The Hunter (2010)

The Hunter

Like an Iranian Falling Down, Rafi Pitts’ The Hunter pushes one man over the edge in a city seething with male anguish and state violence.

The Hunter

Night And Fog by Mark Wilshin

CAUTION: Here be spoilers

The Hunter opens on a pixellated close-up of a Manoocher Deghati photograph commemorating the first anniversary of the Islamic Revolution. Soldiers of the Revolutionary Guard sit hunched over their motorbikes revving noiselessly in front of a star-spangled banner painted on this street in Tehran. It’s a reminder of the values of Iran’s nascent Islamist republic – autonomous, anti-western, religious and popular. But also of a more contemporary violent undercurrent evoked by the Revolution’s pasdaran. And as the camera slowly pans out and the photograph becomes clearer, an unspoken question haunts the screen – where’s Iran’s revolution now?

With Rafi Pitts himself in the main role (after his lead actor failed to turn up to the first day of shooting) The Hunter begins in an industrial Tehran, simmering with tension. Ex-con Ali Alavi leaves the factory after his night shift as a security guard to hit the highway home while the muezzin brays over cars parked up in the lot. An atmosphere of latent violence seethes in steaming chimneys and growling traffic. And in one scene where Ali goes to a car-wash with his family, all rumbling rollers and smoking steam-clean, the air of danger is humidly palpable. And it’s a gendered existential malaise too, only kept at bay by the tender femininity of wife and daughter and regular hunting trips out of the city.

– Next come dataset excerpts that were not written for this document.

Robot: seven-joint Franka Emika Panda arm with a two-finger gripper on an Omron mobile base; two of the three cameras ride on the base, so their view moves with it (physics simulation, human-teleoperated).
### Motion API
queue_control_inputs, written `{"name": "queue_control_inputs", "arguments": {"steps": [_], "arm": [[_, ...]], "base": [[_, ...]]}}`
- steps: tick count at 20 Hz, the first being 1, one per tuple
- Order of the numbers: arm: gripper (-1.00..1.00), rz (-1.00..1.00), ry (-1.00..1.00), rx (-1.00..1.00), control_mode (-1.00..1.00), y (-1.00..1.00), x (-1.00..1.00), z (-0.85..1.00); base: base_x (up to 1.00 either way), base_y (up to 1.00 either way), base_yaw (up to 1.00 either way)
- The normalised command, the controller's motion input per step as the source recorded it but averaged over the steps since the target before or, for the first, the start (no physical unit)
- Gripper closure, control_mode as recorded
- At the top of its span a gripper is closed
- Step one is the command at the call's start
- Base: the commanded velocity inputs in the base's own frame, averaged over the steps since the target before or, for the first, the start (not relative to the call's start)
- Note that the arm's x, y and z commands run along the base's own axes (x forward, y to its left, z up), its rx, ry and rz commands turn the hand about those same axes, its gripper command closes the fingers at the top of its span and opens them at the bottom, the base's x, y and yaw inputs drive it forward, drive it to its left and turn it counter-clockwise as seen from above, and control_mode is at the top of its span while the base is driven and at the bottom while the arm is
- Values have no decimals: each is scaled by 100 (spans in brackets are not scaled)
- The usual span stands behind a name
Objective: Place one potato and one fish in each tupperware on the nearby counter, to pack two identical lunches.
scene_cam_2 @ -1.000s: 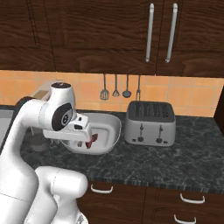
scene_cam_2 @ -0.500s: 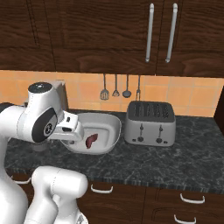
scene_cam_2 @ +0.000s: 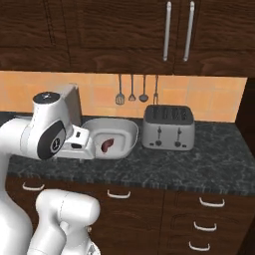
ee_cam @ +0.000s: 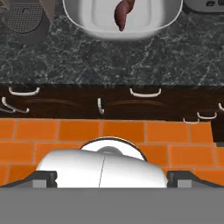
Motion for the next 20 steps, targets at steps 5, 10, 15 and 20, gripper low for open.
{"name": "queue_control_inputs", "arguments": {"steps": [5,10,15,20], "arm": [[-100,0,0,0,100,0,0,0],[-100,0,0,0,100,0,0,0],[-100,0,0,0,100,0,0,0],[-100,0,0,0,100,0,0,0]], "base": [[-66,-42,-24],[-18,-78,-49],[25,-92,-52],[34,-100,-44]]}}
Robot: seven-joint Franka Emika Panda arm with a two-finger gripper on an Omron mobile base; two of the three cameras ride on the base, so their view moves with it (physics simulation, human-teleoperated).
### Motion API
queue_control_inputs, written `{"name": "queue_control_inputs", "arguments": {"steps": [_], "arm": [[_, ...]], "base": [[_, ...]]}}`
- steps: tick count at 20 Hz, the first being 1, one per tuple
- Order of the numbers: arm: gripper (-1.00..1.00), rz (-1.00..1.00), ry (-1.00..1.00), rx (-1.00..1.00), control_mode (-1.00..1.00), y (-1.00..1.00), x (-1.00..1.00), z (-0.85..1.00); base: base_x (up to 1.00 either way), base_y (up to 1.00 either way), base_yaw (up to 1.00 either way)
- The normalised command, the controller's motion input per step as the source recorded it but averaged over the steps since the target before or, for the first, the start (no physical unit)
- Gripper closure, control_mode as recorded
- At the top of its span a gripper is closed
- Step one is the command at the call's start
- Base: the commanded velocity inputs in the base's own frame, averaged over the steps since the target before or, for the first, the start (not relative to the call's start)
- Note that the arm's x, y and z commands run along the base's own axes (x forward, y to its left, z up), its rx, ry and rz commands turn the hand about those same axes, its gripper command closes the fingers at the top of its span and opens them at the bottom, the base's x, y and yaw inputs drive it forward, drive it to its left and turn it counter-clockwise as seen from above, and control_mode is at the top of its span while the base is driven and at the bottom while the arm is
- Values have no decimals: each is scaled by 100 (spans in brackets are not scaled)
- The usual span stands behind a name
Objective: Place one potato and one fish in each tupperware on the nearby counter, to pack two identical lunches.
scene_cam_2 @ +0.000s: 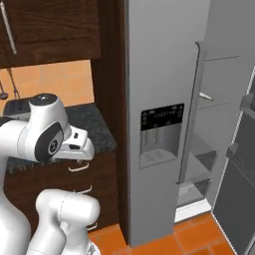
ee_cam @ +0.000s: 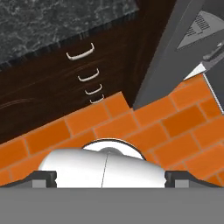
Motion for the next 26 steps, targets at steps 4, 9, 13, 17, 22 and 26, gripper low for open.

Teheran is a city like any other, but in The Hunter its violence pervades everything and everyone; both state and citizen, revolutionary and recluse. Even a visit to the funfair turns chilling when Ali’s wife tries her hand at the shooting range. Revolution has left a bloody legacy, and with Ali unable to swap off his night shift, he can’t spend enough time under his family’s humanising influence – easy prey to the violent city, his inevitable downfall predicted on a political broadcast on the car radio. The metamorphosis from family man to killer finally comes when his wife is shot in the cross-fire between demonstrators and Revolutionary Guards, a random act of violence – irredeemable and untraceable.

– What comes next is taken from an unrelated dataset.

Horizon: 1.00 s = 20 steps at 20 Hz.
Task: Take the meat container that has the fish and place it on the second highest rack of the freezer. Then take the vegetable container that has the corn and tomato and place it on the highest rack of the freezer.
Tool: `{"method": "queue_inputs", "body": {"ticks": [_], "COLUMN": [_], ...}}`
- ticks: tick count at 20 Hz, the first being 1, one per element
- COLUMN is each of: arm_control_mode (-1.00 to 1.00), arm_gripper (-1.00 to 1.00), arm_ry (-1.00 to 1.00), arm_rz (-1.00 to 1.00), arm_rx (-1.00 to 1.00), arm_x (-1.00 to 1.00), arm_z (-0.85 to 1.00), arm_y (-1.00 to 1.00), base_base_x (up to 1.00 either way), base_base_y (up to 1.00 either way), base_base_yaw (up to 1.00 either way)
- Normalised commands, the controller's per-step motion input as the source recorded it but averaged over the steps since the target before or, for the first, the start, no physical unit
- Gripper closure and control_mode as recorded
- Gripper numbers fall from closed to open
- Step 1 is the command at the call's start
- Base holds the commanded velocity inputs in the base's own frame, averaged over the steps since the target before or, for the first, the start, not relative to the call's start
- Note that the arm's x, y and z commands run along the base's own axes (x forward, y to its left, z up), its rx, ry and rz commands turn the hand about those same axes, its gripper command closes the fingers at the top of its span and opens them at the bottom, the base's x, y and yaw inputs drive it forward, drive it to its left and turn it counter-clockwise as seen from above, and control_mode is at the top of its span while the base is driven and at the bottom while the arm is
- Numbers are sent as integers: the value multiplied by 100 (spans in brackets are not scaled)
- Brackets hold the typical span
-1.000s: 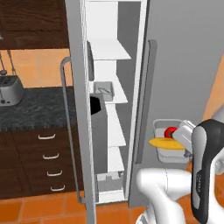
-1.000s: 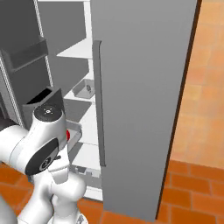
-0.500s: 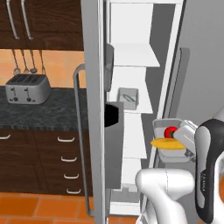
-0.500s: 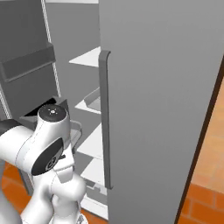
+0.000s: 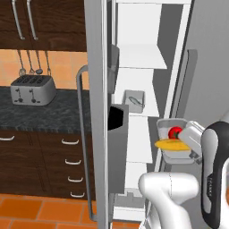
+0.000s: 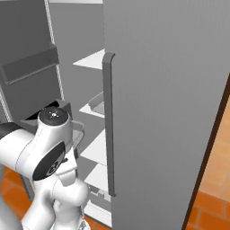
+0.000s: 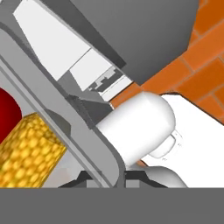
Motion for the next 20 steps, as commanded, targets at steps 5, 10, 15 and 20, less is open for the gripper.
{"method": "queue_inputs", "body": {"ticks": [5, 10, 15, 20], "arm_control_mode": [-100, -100, -100, -100], "arm_gripper": [100, 100, 100, 100], "arm_ry": [0, 4, -3, -15], "arm_rz": [-1, 0, -2, -7], "arm_rx": [12, 9, 0, 0], "arm_x": [56, 91, 90, 92], "arm_z": [93, 100, 35, 29], "arm_y": [-1, 0, 16, 13], "base_base_x": [0, 0, 0, 0], "base_base_y": [0, 0, 0, 0], "base_base_yaw": [0, 0, 0, 0]}}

After spending hours at the police station anxious for his missing daughter, questioned and kept in the dark by suspicious police officers, only for her to turn up a few days later in the city morgue battered beyond recognition, Ali heads out of town in his leaf-green car. Finally silence, as he drives through the woods. Up above the city’s highways, he aims his crosshairs on the motorists below. Another random act of violence in retaliation against the world. Like hunting deer, indifferent to both cop and commoner. And Ali’s shot rings out, a catharsis from the white noise of living that sets Ali back on the wrong side of the law. Hopelessly, almost wilfully, he turns from hunter to hunted, as helicopters and police cars fervently set about avenging the death of their own. And as they pursue him, the forboding presence of these law enforcers is more than just the film’s empathy for a put-upon cop-killer, it’s a universal fear that’s finally found polite expression beyond the blue pencil of the censors.

Pursued through the forest in a car chase that lasts so long and in a fog that lifts so quickly it can only be metaphoric, Ali finds himself lost in a moral mist with two Tehranian sergeants in tow. Cuffed and bound, he’s brusquely shunted from actor to spectator in a war of words between the senior officer and the national service conscript. Wandering around in the rain with a limping prisoner, they argue over just shooting him and heading home or staying the course. It’s a testosterone-fuelled Waiting For Godot, bloodlust coursing their veins, with Ali little more than passive observer to their macho rutting, patsy to their backstabbing machinations. Until the final double-crossing stand-off, where the two cops turn out to be just as bloodthirsty and unlawful as their prisoner.

Dedicated to the memory of Bozorg Alavi, an Iranian writer and peace activist whose surname Ali shares, The Hunter is a complex metaphor on contemporary Iran’s ambience of violence. Pitts’ lead performance adds an extra frisson to the narrative – the director shooting his film, pursued angrily by warring officials. Whether Pitts is good enough in the role is a question that lingers over 90 minutes, but as a deadpan everyman, he’s every bit as good as his habitually non-professional actors. With bloody demonstrations soon after filming over Ahmadinejad’s re-election, Rafi Pitts’ film seems particularly apt – capturing a moment in history when the question over who the Revolutionary Guards are protecting looms large. It’s a gloomy, existential, ethical fog, but The Hunter pounds with a violent heartbeat.